Problem to work on. Search through the entries for the word "statue" and copy every line that has it.

[Opening Information section]

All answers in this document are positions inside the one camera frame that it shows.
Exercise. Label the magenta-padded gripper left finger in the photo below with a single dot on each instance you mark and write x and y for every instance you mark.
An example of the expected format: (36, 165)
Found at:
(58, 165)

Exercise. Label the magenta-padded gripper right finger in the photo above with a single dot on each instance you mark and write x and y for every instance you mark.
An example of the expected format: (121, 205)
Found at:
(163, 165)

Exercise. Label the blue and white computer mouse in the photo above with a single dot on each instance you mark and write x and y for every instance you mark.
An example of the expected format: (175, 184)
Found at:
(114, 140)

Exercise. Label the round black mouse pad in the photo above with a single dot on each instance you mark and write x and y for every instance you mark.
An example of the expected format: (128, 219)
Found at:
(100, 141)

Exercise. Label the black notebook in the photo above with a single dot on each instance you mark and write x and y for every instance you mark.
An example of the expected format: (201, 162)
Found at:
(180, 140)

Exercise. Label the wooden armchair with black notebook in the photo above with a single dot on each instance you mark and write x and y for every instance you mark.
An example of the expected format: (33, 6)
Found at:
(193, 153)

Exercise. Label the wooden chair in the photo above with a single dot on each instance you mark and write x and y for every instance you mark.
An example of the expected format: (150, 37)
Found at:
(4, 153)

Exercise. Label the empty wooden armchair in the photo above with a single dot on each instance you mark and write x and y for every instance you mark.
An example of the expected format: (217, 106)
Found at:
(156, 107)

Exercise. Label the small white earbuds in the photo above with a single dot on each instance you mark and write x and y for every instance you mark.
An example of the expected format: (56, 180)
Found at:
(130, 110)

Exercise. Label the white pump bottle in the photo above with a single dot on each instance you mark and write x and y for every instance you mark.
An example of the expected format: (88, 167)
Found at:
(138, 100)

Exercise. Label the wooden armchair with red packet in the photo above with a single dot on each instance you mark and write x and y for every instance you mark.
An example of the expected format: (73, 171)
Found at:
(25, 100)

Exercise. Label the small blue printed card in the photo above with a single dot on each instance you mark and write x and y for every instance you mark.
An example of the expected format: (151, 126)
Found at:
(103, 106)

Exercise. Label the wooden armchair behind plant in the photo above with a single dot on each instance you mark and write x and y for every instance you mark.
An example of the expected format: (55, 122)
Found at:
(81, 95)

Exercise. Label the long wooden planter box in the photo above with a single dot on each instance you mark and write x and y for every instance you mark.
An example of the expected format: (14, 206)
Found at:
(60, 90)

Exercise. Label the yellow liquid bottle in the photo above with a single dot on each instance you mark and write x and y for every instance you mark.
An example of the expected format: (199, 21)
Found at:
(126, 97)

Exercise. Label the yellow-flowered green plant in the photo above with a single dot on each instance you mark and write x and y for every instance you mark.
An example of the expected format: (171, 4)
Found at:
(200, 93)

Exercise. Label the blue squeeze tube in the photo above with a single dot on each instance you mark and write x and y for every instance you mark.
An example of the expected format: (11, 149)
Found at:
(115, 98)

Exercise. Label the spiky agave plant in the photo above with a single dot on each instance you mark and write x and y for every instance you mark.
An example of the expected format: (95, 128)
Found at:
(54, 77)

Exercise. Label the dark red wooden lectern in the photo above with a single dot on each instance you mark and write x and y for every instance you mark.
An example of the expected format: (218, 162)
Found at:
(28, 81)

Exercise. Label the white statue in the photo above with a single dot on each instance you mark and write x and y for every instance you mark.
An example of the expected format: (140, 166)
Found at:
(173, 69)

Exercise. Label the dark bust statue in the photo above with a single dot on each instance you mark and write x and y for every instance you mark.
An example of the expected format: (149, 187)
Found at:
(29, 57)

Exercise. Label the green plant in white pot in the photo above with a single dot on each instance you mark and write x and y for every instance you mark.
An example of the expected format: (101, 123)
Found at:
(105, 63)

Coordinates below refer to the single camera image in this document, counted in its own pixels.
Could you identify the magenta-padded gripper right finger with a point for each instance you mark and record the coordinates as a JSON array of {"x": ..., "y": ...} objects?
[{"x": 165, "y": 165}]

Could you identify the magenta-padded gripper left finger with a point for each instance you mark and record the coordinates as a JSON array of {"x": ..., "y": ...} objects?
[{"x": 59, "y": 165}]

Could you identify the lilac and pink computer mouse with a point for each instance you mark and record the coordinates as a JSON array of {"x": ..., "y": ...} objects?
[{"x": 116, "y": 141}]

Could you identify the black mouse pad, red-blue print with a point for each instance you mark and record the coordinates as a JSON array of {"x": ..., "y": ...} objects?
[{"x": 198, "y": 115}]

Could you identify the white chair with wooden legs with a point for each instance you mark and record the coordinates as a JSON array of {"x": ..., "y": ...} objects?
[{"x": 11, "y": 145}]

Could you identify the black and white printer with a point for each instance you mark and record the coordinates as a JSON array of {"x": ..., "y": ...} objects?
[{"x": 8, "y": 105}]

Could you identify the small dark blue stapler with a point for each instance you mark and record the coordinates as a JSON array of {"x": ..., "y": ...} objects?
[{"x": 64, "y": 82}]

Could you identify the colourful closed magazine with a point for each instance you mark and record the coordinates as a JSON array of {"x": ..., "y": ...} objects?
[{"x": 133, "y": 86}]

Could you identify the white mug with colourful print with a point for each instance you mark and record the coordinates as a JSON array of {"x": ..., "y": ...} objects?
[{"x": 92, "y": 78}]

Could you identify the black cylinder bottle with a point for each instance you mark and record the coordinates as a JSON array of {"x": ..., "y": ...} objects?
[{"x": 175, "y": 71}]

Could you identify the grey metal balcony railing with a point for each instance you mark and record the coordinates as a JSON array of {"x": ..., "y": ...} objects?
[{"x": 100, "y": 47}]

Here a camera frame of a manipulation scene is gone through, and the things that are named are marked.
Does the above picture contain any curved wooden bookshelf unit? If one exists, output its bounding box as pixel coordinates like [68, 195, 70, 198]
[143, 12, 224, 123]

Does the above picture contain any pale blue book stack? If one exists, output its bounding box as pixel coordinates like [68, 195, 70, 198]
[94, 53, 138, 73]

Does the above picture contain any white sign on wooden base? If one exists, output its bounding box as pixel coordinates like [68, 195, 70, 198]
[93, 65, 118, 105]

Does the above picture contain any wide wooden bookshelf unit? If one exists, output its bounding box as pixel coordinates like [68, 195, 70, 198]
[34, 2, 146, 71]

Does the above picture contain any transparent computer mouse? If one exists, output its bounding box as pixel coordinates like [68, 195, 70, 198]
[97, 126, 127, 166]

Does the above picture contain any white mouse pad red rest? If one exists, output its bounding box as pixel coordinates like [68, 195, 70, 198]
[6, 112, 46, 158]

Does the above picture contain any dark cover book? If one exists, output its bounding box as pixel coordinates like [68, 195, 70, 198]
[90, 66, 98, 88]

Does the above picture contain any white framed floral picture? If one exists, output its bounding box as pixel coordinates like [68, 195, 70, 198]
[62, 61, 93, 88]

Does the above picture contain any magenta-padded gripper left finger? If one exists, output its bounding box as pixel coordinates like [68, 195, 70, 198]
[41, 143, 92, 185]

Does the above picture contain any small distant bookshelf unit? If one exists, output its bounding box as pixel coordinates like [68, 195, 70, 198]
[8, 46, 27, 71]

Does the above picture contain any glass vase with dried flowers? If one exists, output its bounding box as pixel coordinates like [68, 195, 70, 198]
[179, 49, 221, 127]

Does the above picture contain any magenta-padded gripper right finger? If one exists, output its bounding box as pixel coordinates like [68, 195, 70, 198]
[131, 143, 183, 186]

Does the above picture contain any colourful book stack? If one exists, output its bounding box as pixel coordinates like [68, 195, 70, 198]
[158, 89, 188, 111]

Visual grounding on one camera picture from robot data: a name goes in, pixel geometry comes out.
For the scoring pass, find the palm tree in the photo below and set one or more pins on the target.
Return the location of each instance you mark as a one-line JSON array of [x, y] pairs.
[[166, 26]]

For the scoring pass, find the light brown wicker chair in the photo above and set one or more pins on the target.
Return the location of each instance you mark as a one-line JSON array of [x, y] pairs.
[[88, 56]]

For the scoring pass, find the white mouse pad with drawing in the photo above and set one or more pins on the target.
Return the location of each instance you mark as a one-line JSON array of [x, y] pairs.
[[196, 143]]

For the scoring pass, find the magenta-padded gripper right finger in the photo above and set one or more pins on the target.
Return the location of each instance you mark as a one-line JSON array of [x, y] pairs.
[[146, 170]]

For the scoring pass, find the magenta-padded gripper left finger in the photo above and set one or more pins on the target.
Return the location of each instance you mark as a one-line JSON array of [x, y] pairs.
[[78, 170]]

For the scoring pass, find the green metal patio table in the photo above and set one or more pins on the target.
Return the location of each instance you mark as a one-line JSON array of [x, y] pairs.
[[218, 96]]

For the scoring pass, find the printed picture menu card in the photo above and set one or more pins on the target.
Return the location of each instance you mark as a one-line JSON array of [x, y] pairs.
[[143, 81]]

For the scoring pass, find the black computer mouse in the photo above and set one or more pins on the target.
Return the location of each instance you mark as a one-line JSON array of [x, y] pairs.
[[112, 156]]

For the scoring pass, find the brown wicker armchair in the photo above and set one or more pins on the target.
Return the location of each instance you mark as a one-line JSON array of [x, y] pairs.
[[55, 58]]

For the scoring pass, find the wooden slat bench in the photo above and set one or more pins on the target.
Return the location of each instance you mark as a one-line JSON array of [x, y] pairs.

[Closing Information section]

Solution for this task.
Exercise. Label the white statue in the photo above with a single dot on each instance you mark and write x and y for every instance you mark.
Exercise. Label the dark bust statue in the photo above with a single dot on each instance you mark and write x and y for every instance you mark.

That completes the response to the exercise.